Martinc et al. [13] focused on author profiling, specifically gender and language variety prediction in tweets. The proposed approach includes tweet pre-processing, feature construction, feature weighting, and classification model construction. The authors used a Logistic regression classifier with various characters and word n-grams as main features. The results showed the best accuracy on the Portuguese test set for both gender and language variety prediction, with 0.8600% and 0.9838%, respectively. However, the worst accuracy was obtained on the Arabic test set.

Machine learning-based approaches for author profiling, specifically gender and age prediction were used by [14,15]. A new model was proposed by Reddy et al., which calculates document weights using a combination of POS N-grams and most frequent terms, achieving promising results in predicting gender from reviews. To predict gender and age from tweets, Katna et al. used ML classifiers such as logistic regression, decision tree, random forest, and support vector machines as well as Natural Language Processing (NLP) techniques like lemmatization, tokenization, word and character n-grams. The SVM classifier fared better than the others, obtaining accuracy levels of 88.0% for predicting gender and 81.0% for predicting age.

A statistical approach to author profiles on social media platforms based on the extraction of 17 stylometry-based features from users’ tweets, was proposed by [16]. The authors used the technique of random forests to train their model and evaluate its performance on bot detection and gender classification tasks for both English and Spanish languages. The approach achieved the best performance with accuracy, precision, recall, and F1-score measures. The results showed that the proposed approach obtained an accuracy of 92.45% and 90.36% for bot detection and gender classification, respectively, in the English dataset, and an accuracy of 89.68% and 88.88% in the Spanish dataset.

To improve author profiling and performance by estimating the gender and age of users based on their textual productions. To achieve the best classification, the researchers [17] used a variety of ML algorithms such as RF, SVM, MP, DT, NB, LSTM and KNN on an English corpus taken from the PAN-AP-2015 dataset obtained from Twitter. The results showed that the effectiveness of each technique varied depending on the dataset. Deep learning techniques were found to be helpful when the dataset was large.

A study by Siddique at al., focused on gender identification and bot detection among English-speaking Twitter users [18]. Their method, which combined a bag of words model with a variety of pre-processing approaches, produced noteworthy results. They used Logistic Regression to get an accuracy of 87.12% for Task-A, which involves bot detection, while utilising a Decision Tree classifier to achieve an accuracy of 68.99% for Task-B, which involves gender identification. During the TIRA phase, which was used to assess their performance further, they achieved 68.37% accuracy for Task-B and 86.29% accuracy for Task-A. This investigation, carried out as a component of PAN at CLEF 2019, offers important new perspectives on the complex fields of bot identification and gender profiling on the Twitter network.

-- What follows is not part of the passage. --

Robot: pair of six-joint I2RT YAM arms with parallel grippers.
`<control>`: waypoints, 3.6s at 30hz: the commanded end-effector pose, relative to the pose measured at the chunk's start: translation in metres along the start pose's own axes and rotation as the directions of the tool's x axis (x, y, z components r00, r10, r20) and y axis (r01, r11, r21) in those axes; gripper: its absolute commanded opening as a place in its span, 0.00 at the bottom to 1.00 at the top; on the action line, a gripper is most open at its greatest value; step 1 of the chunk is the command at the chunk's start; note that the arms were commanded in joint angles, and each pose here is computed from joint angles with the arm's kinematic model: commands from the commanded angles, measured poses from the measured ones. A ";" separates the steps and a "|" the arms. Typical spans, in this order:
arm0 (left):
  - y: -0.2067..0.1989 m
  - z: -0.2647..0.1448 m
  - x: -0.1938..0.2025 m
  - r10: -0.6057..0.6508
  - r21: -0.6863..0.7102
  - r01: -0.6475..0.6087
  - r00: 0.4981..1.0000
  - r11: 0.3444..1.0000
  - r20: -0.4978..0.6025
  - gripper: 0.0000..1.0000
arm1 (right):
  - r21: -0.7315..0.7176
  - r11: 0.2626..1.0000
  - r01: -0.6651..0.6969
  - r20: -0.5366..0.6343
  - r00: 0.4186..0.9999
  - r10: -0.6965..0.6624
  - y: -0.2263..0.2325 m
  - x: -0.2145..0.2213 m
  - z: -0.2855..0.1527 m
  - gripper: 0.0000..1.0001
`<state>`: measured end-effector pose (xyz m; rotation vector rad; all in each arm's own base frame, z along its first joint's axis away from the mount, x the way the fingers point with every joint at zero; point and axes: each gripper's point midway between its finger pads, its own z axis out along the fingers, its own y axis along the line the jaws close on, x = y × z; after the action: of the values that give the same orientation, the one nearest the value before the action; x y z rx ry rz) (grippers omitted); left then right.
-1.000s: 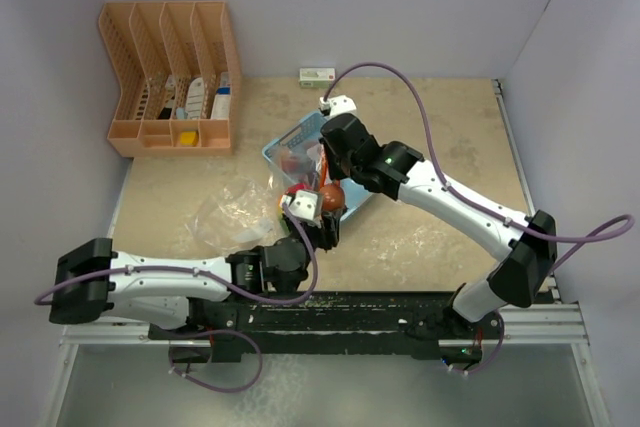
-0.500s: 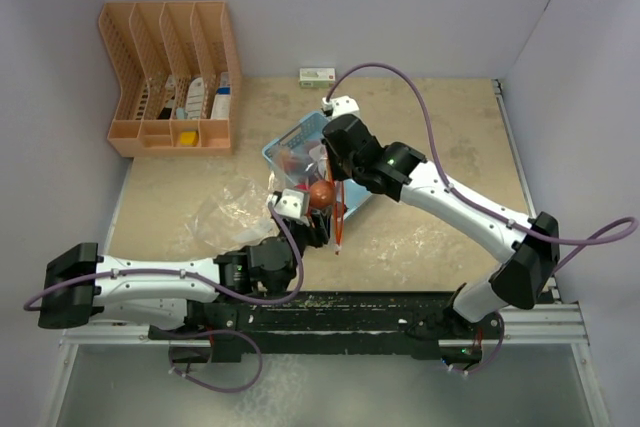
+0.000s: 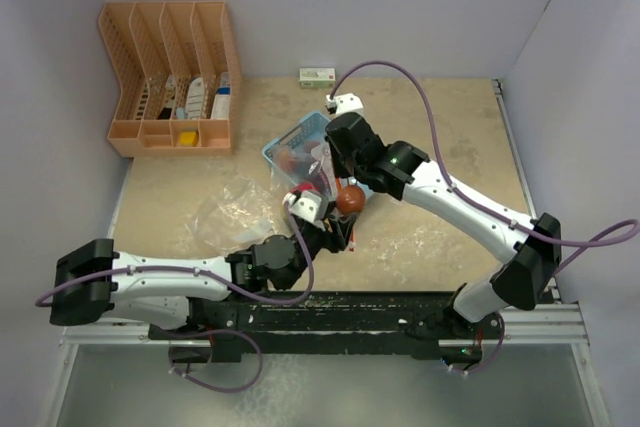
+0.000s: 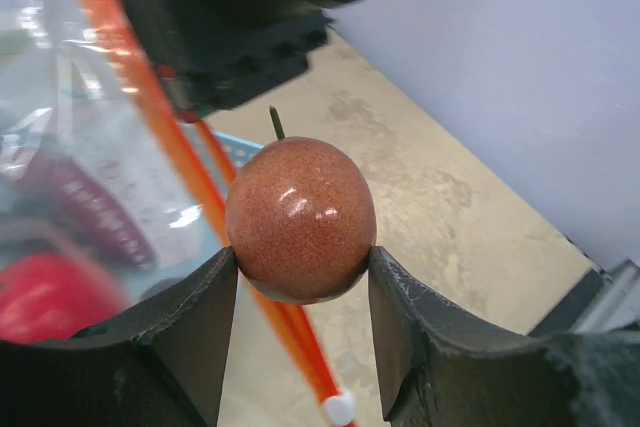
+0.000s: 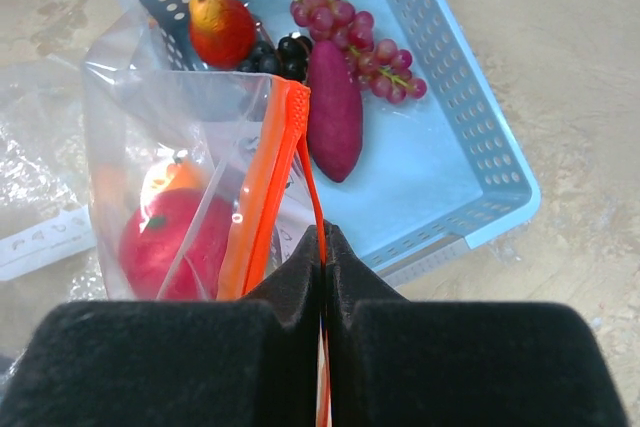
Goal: Place the food in the zip-top bag and seal the zipper
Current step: Place the fake fruit in the zipper food storage bag.
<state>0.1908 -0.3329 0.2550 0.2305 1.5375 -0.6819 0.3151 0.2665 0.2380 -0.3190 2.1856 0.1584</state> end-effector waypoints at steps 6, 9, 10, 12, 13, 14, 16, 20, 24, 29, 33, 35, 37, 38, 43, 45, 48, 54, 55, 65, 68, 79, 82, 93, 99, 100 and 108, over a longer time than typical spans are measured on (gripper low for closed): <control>-0.057 0.007 -0.043 -0.151 0.211 0.129 0.984 0.969 0.092 0.19 | -0.007 1.000 -0.019 0.043 0.999 0.020 0.005 -0.014 -0.008 0.00; -0.049 0.009 -0.038 -0.143 0.170 0.128 0.986 0.977 0.083 0.19 | -0.005 1.000 -0.021 0.046 0.999 0.021 0.005 -0.014 -0.009 0.00; -0.044 0.010 -0.037 -0.142 0.145 0.128 0.986 0.981 0.088 0.19 | -0.006 1.000 -0.021 0.045 0.999 0.021 0.006 -0.013 -0.009 0.00; -0.039 0.012 -0.033 -0.134 0.115 0.123 0.987 0.986 0.094 0.20 | -0.012 1.000 -0.018 0.041 0.999 0.018 0.008 -0.012 -0.009 0.00; -0.037 0.013 -0.030 -0.129 0.098 0.119 0.987 0.988 0.093 0.20 | -0.018 1.000 -0.018 0.039 0.999 0.018 0.009 -0.011 -0.010 0.00; -0.035 0.015 -0.026 -0.123 0.082 0.116 0.988 0.990 0.091 0.20 | -0.020 1.000 -0.015 0.037 0.999 0.016 0.010 -0.010 -0.011 0.00; -0.031 0.017 -0.019 -0.118 0.056 0.114 0.990 0.992 0.081 0.19 | -0.022 1.000 -0.014 0.036 0.999 0.015 0.011 -0.009 -0.013 0.00; -0.021 0.018 -0.010 -0.110 0.001 0.110 0.992 0.994 0.057 0.19 | -0.026 1.000 -0.014 0.045 0.999 0.015 0.012 -0.010 -0.019 0.00; -0.010 0.014 -0.011 -0.109 -0.040 0.112 0.993 0.993 0.051 0.19 | -0.014 1.000 -0.016 0.049 0.999 0.017 0.009 -0.010 -0.021 0.00; 0.008 0.005 -0.016 -0.087 -0.094 0.093 0.994 0.991 0.060 0.19 | -0.004 1.000 -0.017 0.042 0.999 0.018 0.006 -0.007 -0.022 0.00; 0.023 -0.002 -0.013 -0.074 -0.133 0.081 0.996 0.988 0.056 0.20 | 0.012 1.000 -0.018 0.034 0.999 0.018 0.001 -0.002 -0.024 0.00; 0.029 -0.005 -0.011 -0.062 -0.153 0.069 0.997 0.986 0.049 0.20 | 0.020 1.000 -0.019 0.033 0.999 0.018 -0.001 -0.001 -0.025 0.00; 0.035 -0.007 -0.008 -0.054 -0.173 0.060 0.998 0.983 0.040 0.20 | 0.022 1.000 -0.018 0.031 0.999 0.017 -0.002 0.000 -0.026 0.00; 0.039 -0.007 -0.005 -0.052 -0.183 0.058 0.998 0.981 0.037 0.20 | 0.020 1.000 -0.020 0.031 0.999 0.019 -0.002 0.000 -0.026 0.00; 0.050 -0.010 0.002 -0.029 -0.219 0.032 0.999 0.975 0.014 0.20 | 0.021 1.000 -0.020 0.030 0.999 0.020 -0.003 0.000 -0.028 0.00; 0.055 -0.011 0.003 -0.008 -0.245 0.009 1.000 0.970 0.004 0.20 | 0.020 1.000 -0.020 0.029 0.999 0.020 -0.004 0.000 -0.029 0.00; 0.062 -0.012 0.002 0.027 -0.297 -0.034 0.999 0.954 -0.025 0.22 | 0.012 1.000 -0.020 0.030 0.999 0.020 -0.004 -0.001 -0.033 0.00; 0.053 -0.002 -0.010 0.083 -0.304 -0.089 0.996 0.949 -0.033 0.50 | -0.041 0.999 -0.011 0.032 0.999 0.012 0.006 -0.003 -0.042 0.00; 0.050 0.000 -0.011 0.081 -0.293 -0.086 0.996 0.952 -0.027 0.54 | -0.053 0.999 -0.009 0.032 0.999 0.010 0.009 -0.004 -0.043 0.00; 0.028 0.011 -0.017 0.105 -0.200 -0.103 0.994 0.974 -0.001 0.82 | -0.093 0.996 0.011 0.005 1.000 -0.011 0.024 0.006 -0.048 0.00; 0.023 0.009 -0.022 0.104 -0.160 -0.102 0.995 0.982 0.005 0.91 | -0.083 0.997 0.001 0.011 1.000 0.000 0.023 0.005 -0.048 0.00; 0.017 -0.046 -0.059 0.160 0.116 -0.149 0.982 0.982 -0.095 0.99 | -0.061 0.998 -0.006 -0.003 1.000 0.006 0.036 -0.022 -0.043 0.00; 0.031 -0.062 -0.053 0.155 0.118 -0.141 0.981 0.983 -0.120 0.99 | -0.056 0.998 -0.023 -0.007 1.000 0.022 0.042 -0.031 -0.037 0.00; 0.021 -0.056 -0.031 0.180 0.160 -0.156 0.972 0.975 -0.152 0.99 | -0.120 0.984 -0.130 0.032 0.990 0.135 0.066 -0.109 -0.029 0.00; 0.034 -0.055 -0.024 0.149 0.070 -0.140 0.978 0.988 -0.149 0.99 | -0.213 0.957 -0.197 0.041 0.977 0.210 0.080 -0.127 -0.033 0.00; 0.039 -0.054 -0.022 0.148 0.040 -0.144 0.979 0.989 -0.137 0.99 | -0.228 0.952 -0.206 0.042 0.974 0.221 0.082 -0.129 -0.035 0.00; 0.076 -0.037 -0.023 0.257 -0.219 -0.245 0.966 0.944 0.027 0.99 | -0.306 0.921 -0.240 0.082 0.958 0.277 0.087 -0.144 -0.052 0.00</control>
<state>0.1827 -0.2619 0.2321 0.4232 1.6025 -0.4359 0.3395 0.3611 0.3349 -0.2189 2.1879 0.4946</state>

Ashraf et al. [19] proposed a benchmark corpus of bilingual (English and Roman-Urdu) tweets with an emphasis on author profiling on bilingual data. The corpus includes 339 AP annotated with six different traits. The study applies a range of deep learning methods, including CNN, LSTM, Bi-LSTM, and GRU, to the proposed corpus for age and gender identification. The results showed that the best performance was achieved by the Bi-LSTM method for age identification and gender identification tasks. The accuracy and F1-measure for gender identification are 0.882% and 0.839%, respectively, while for age identification, the accuracy and F1-measure are 0.735% and 0.739%, respectively.

Ouni et al. proposed two models to solve the author profiling problem, which aims to differentiate between humans and bots on Twitter and identify the gender of users [20]. The first model is topic-based and uses semantic and stylistic features to extract information from English tweets, which are integrated into a convolutional neural network. The 2nd model is classification model used on a Spanish corpus that makes use of statistical features to create a random forest-based classifier. The proposed models were evaluated on various standard databases and were found to be effective in terms of accuracy, G-mean, F1-score, recall, and precision. Overall summary of the literature is presented in Table 1.

images

3  Design of the Experiment and Research Methodology

This work emphases on APs using gender and age on PAN 2014, hotel reviews dataset written in the English language. All experiments are done on the system with the specification of Processor Intel (R) Core (TM) i5-10210U, RAM 8 GB, Window 11, Version 22H2, OS build 25145.1000, and architecture 64 bit. Tools used for research implementation are Anaconda Navigator, Jupyter Notebook, Spyder, and PAN 2014 Hotel Reviews dataset. The overall methodology followed in this study is presented in Fig. 1. The methodology used to classify authors by age and gender includes numerous pre-processing steps, including feature extraction from the data, and data pre-processing methods. These procedures are intended to convert unstructured text data into inputs for ML models that may be used to successfully learn from.

images

Figure 1: Our research approach

3.1 Description and Preprocessing of the Dataset

All tests are performed on the PAN 2014 Hotel Reviews dataset1 available in the English Language. Gender is classified into two categories male and female while age is classified into five categories that are 18–24, 25–34, 35–49, 50–64, and 65–70 years, respectively. As the dataset is in textual form, some pre-processing steps are applied to structure the data, so that ML models can be easily trained. The Natural Language Processing (NLP) system’s pipeline begins with text preprocessing, which might affect how well the system performs in the end [21]. Because real-world data might be sparse at times, preprocessing is the act of transforming raw data into a comprehensible format, inconsistent, redundant, and loud [22,23]. The PAN 2014 Hotel reviews dataset was used for age and gender classification due to its consistency with the study aims and real-world applicability. The dataset contains genuine, different hotel evaluations with varying writing styles, making it useful for extracting stylistic elements. The use of this data is clear in its applications, such as marketing, where organisations analyse reviews to adjust plans, and security, where author profiling assists in the identification of risks. Furthermore, the dataset reflects current communication settings by mirroring online social interactions. Because of this, the dataset is an excellent candidate for investigating the accuracy and consequences of age and gender categorization using machine learning models.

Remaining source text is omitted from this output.